## Assignment
Needed from the data below: all lines that contain the word "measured".
_ _ _ _ _ _ _
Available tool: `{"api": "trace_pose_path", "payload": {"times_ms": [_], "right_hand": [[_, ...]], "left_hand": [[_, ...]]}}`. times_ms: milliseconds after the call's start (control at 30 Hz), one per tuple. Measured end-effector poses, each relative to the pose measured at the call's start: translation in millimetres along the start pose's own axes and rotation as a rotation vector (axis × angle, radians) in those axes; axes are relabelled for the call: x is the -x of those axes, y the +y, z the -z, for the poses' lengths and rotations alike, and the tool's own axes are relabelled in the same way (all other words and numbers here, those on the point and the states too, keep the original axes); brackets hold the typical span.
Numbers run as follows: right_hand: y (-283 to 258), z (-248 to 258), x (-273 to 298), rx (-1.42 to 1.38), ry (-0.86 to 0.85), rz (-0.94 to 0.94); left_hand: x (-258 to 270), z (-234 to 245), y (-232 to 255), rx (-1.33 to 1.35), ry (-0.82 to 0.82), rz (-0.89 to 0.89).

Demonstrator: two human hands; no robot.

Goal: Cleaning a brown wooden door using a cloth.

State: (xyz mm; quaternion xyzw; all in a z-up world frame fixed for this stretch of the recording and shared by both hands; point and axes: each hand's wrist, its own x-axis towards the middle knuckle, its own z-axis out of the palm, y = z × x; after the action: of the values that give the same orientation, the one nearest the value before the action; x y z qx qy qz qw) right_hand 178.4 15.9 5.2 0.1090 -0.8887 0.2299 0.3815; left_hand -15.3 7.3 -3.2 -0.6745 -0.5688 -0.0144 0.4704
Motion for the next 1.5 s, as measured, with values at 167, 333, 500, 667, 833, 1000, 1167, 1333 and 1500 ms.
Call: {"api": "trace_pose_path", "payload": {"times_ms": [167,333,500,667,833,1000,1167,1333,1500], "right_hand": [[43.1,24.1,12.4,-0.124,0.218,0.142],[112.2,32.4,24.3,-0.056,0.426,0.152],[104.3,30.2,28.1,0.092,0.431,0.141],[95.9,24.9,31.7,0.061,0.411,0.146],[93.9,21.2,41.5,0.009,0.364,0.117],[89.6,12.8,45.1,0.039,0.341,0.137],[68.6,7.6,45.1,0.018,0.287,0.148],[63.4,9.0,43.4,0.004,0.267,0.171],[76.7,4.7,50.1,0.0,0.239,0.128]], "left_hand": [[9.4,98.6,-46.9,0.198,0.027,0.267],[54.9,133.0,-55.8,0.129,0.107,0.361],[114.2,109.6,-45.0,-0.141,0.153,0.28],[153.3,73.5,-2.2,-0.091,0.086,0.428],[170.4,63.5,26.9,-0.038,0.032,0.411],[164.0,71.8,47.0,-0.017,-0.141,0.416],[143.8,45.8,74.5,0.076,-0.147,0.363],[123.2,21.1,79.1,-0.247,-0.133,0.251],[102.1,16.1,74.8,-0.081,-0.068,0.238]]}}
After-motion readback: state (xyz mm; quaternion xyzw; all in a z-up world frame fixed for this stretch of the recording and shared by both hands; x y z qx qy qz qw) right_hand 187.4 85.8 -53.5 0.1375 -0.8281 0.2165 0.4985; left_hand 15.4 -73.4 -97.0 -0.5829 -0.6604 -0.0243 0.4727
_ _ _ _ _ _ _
## Response below
Available tool: `{"api": "trace_pose_path", "payload": {"times_ms": [_], "right_hand": [[_, ...]], "left_hand": [[_, ...]]}}`. times_ms: milliseconds after the call's start (control at 30 Hz), one per tuple. Measured end-effector poses, each relative to the pose measured at the call's start: translation in millimetres along the start pose's own axes and rotation as a rotation vector (axis × angle, radians) in those axes; axes are relabelled for the call: x is the -x of those axes, y the +y, z the -z, for the poses' lengths and rotations alike, and the tool's own axes are relabelled in the same way (all other words and numbers here, those on the point and the states too, keep the original axes); brackets hold the typical span.
Motion for the next 1.5 s, as measured, with values at 167, 333, 500, 667, 833, 1000, 1167, 1333 and 1500 ms.

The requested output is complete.